The red zone numbers are the difference makers. The Super Bowl teams were always near the top of those categories.
 
The red zone numbers are the difference makers. The Super Bowl teams were always near the top of those categories.

I think the third down numbers are more alarming. Get some stops on third and teams are in the red zone a whole lot less.
 
I think the third down numbers are more alarming. Get some stops on third and teams are in the red zone a whole lot less.
I'd bet the 3rd down and red zone numbers often move together, they take a similar skill set.

I wonder what the red zone offense numbers were in the second half. Cassel had 7 TDs in the first 8 games and 14 TDs in the last 8 games.
 
I wonder what the red zone offense numbers were in the second half. Cassel had 7 TDs in the first 8 games and 14 TDs in the last 8 games.
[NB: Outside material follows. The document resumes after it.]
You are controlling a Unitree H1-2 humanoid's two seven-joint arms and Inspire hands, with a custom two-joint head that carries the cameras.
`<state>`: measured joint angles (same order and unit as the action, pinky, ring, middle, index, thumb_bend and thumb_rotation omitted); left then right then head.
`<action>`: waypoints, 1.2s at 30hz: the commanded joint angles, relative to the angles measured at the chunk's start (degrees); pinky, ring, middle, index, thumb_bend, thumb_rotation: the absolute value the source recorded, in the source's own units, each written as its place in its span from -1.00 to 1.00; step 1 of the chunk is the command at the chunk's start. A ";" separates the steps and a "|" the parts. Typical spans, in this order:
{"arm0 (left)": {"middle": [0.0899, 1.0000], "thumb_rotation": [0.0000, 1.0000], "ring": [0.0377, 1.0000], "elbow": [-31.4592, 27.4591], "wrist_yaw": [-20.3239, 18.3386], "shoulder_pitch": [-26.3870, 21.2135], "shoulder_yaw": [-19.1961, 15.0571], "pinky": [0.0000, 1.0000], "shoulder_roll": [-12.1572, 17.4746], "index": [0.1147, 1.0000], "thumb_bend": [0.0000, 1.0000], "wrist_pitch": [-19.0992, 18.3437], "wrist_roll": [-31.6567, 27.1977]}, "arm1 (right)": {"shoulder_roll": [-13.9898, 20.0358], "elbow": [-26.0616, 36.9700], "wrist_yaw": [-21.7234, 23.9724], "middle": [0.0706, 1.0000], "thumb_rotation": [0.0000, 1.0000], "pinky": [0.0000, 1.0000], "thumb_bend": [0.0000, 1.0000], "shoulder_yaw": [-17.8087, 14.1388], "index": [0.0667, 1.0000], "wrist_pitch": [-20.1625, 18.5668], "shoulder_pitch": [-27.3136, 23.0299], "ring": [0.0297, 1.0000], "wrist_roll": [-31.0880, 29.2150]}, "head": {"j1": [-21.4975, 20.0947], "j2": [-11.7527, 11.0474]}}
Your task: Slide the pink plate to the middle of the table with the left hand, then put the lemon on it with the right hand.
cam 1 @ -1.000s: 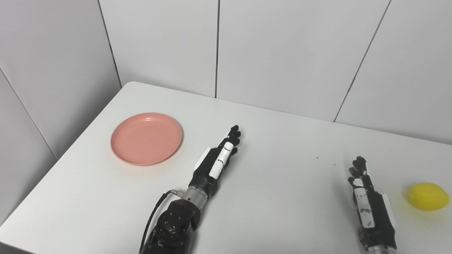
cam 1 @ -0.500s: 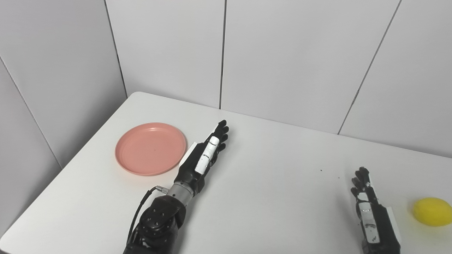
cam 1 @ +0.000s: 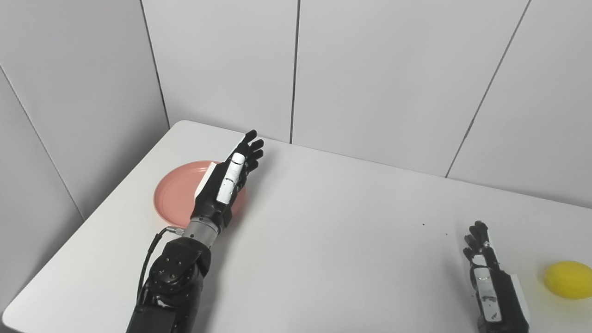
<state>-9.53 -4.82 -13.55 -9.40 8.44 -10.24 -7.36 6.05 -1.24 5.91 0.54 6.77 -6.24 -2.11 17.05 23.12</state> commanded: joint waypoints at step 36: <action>0.51 1.00 0.57 17.24 10.24 -4.99 -15.51 0.63 10.26 0.49 0.40 14.01 -1.18 | 0.67 1.97 1.25 1.00 1.00 1.00 -0.21 -0.58 1.00 1.11 0.80 1.00 -2.26 | 3.66 -1.36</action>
<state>8.21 4.83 -17.06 -24.38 16.58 0.88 -8.49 6.36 -0.57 6.95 0.39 6.76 -5.35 -3.74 20.57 21.62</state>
Yeah, but it would be hard to trust those second-half numbers as solid indication of improvement because of who we played against. The Oakland and Arizona blowouts really skewed things. There's no arguing the fact that Cassel and the offense definitely did click better as things went along, but certain things bugged me, like Cassel and Moss never really getting on the same page together.
 
The Oakland and Arizona blowouts really skewed things.
Oakland was 10th in the league in Yards against via the pass, 12th in QB rating against and allowed 16 passing TDs in the 15 not Patriots games while Cassel threw 4 against them.
 
Oakland was 10th in the league in Yards against via the pass, 12th in QB rating against and allowed 16 passing TDs in the 15 not Patriots games while Cassel threw 4 against them.
re: the part I bolded, bad teams can often look good in this stat because they are playing from behind so much that other teams are calling a higher percentage of running plays against them. I didn't look up the stats but it wouldn't surprise me if that was the case.
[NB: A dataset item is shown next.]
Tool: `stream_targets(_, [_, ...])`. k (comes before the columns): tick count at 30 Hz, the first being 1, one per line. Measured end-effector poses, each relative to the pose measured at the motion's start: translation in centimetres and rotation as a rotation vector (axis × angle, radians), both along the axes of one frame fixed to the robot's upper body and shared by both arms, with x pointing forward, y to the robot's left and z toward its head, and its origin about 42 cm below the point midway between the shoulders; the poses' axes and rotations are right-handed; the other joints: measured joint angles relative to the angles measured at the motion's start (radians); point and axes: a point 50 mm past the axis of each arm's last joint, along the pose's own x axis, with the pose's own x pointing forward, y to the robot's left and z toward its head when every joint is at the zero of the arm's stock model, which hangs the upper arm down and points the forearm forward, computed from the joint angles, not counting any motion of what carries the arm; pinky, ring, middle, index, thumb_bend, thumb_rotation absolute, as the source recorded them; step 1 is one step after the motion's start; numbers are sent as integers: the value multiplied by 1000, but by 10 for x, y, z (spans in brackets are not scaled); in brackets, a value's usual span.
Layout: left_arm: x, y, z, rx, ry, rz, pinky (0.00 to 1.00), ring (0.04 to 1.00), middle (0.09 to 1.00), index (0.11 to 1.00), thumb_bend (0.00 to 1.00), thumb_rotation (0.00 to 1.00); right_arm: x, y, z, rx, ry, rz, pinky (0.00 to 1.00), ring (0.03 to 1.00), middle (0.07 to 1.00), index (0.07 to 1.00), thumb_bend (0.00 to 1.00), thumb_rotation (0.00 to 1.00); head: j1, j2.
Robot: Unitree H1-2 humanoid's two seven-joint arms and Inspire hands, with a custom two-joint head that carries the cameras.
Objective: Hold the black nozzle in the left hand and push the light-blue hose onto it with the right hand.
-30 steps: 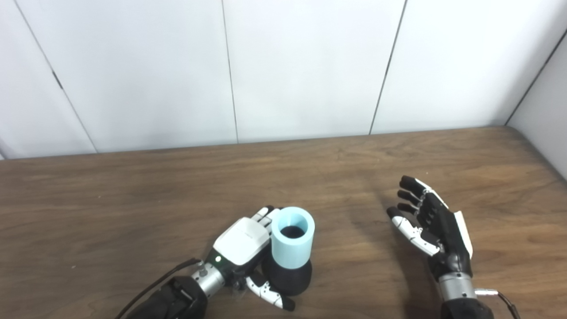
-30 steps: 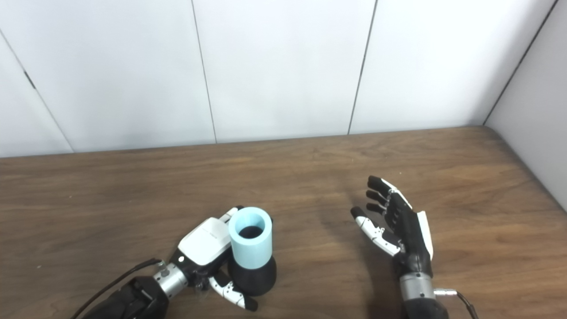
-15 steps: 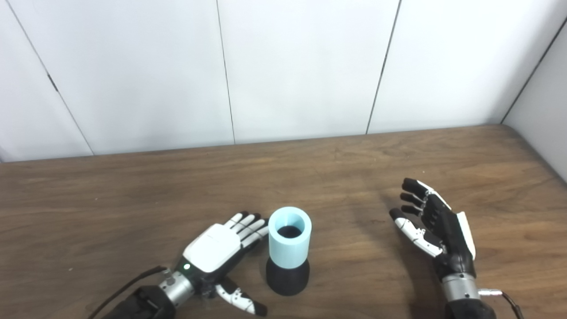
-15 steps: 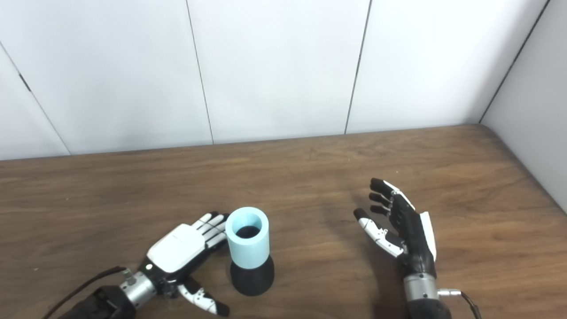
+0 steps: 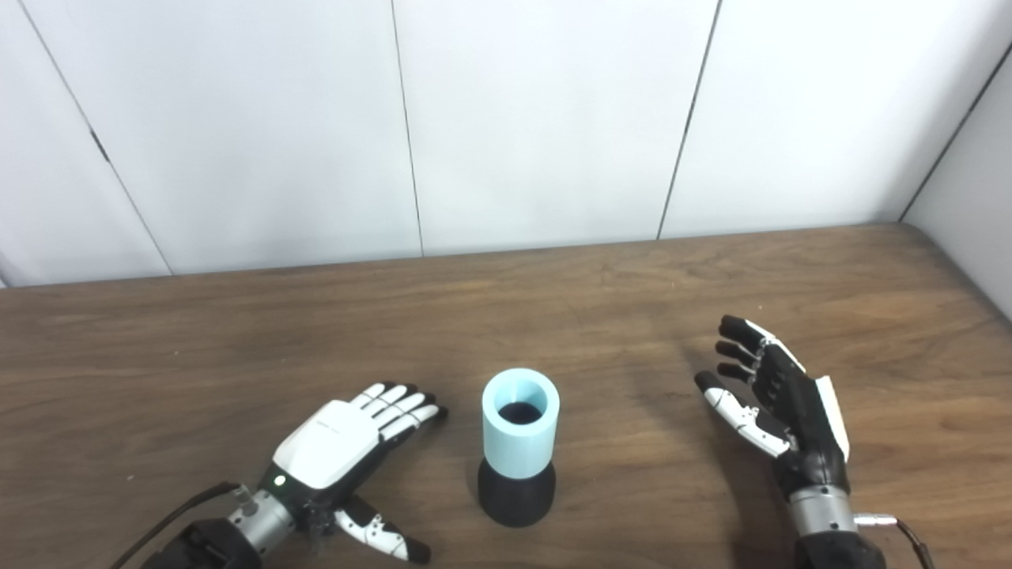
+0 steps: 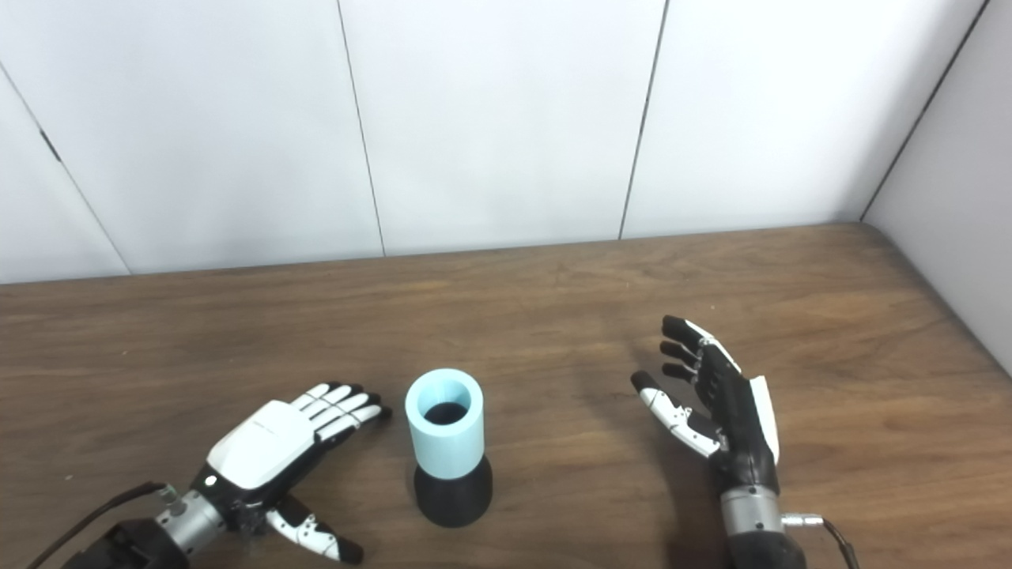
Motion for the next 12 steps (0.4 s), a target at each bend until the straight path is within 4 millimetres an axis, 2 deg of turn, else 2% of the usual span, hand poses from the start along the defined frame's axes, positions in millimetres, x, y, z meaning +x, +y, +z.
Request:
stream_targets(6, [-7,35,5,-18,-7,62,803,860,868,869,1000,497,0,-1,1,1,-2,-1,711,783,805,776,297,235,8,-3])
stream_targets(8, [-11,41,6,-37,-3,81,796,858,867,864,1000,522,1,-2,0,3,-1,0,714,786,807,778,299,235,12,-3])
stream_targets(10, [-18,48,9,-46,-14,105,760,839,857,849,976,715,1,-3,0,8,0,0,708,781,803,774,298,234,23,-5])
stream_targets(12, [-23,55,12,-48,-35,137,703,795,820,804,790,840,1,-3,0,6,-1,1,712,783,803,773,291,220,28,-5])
Regarding the +1 in net takeaways, I wonder how the individual numbers (22 takeaways and 21 giveaways) would rank? My guess is that they were both on the low side - i.e. we didn't take the ball away very much but we didn't give it away much either. So, one bad stat is offset by one good one. My impression (again, without looking things up) was that this team had far fewer takeaways than other Patriots defenses of recent years (2002 and 2005 excepted).
 
re: the part I bolded, bad teams can often look good in this stat because they are playing from behind so much that other teams are calling a higher percentage of running plays against them. I didn't look up the stats but it wouldn't surprise me if that was the case.
I don't disagree and I'm not claiming the Raiders are a great pass defense but it's also questionable to claim them as a pass defense which skewed Cassel's passing in his favor. Not to mention the last three games were in the rain, snow and huge winds.
 
I don't disagree and I'm not claiming the Raiders are a great pass defense but it's also questionable to claim them as a pass defense which skewed Cassel's passing in his favor. Not to mention the last three games were in the rain, snow and huge winds.
I'm not disagreeing either... your main point is well taken. I was just quibbling over citing Oakland's passing yards allowed as evidence of it.
 
Super Bowl champs usually limit trips to the red zone. Super Bowl champs tend to give up fewer points.

I would like to see better red zone defense. However, trips to the red zone is a better indication. What would you rather have:

20 redzone trips with 75% touchdowns
70 redzone trips with 50 touchdowns

In reality, the lack of redzone conversions by our offense in the first half was more relavent than our red zone defense.
 
Red Zone defense was far and away our most glaring problem this year (non Brady's knee division), and it's unsurprising (comforting isn't the right word) to see that born out in the stats. I'd expect this to be THE major focus in both offseason acquisitions and heading into next year.